▸ WHAT YOU WILL DO:
Provide only the number of lines in the following data that contain "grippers".

********

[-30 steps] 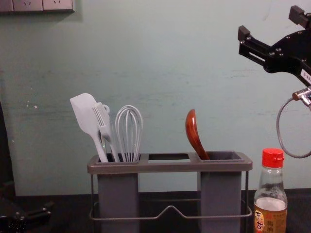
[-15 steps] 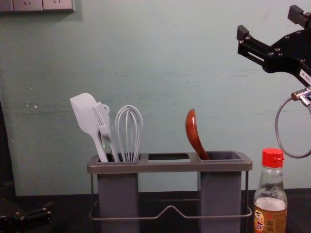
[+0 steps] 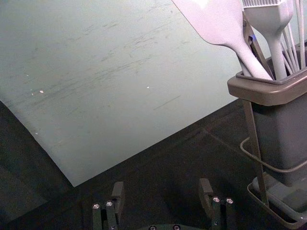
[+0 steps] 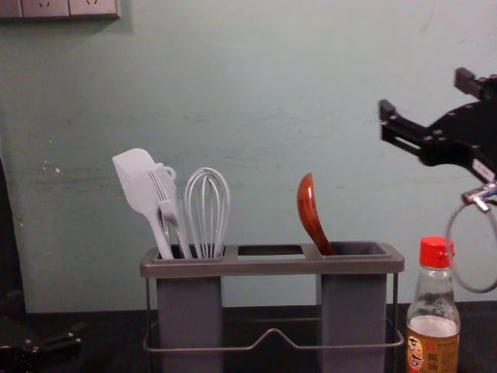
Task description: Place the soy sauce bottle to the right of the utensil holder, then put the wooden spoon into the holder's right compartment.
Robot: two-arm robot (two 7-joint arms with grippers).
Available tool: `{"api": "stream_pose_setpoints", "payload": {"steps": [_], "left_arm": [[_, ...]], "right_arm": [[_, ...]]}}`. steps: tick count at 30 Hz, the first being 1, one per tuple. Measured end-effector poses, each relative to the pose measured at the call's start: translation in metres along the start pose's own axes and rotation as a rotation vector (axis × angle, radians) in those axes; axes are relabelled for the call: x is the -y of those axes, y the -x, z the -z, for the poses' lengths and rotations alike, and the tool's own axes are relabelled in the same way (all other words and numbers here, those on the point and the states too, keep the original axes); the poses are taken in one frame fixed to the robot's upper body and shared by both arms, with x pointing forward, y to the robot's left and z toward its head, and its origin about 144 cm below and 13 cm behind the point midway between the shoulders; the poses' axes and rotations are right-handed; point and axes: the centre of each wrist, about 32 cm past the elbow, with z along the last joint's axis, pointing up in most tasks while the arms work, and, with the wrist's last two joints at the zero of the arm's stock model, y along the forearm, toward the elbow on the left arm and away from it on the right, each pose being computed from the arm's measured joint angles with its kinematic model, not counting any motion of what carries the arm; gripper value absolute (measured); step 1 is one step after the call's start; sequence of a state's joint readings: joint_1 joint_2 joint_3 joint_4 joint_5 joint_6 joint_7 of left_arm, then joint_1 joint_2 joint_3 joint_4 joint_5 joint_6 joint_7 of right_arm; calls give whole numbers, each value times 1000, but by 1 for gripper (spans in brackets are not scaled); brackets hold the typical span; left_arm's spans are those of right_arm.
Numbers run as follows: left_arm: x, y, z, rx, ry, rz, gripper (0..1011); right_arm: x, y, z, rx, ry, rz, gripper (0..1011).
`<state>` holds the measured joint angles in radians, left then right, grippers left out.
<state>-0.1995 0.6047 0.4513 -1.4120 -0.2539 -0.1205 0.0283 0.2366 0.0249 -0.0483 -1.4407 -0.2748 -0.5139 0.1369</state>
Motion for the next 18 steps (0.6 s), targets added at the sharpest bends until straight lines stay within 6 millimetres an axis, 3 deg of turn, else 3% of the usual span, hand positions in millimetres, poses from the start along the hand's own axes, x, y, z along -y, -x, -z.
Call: {"api": "stream_pose_setpoints", "payload": {"steps": [9, 18], "left_arm": [[0, 0, 0, 0, 0, 0, 1012], [0, 0, 0, 0, 0, 0, 1011]], "right_arm": [[1, -37, -3, 61, 202, 54, 1002], [10, -58, 21, 26, 389, 40, 1002]]}}
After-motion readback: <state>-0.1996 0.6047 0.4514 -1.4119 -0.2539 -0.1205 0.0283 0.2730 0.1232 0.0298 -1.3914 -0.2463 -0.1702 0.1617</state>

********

▸ SOLUTION FOR THIS EXERCISE:
2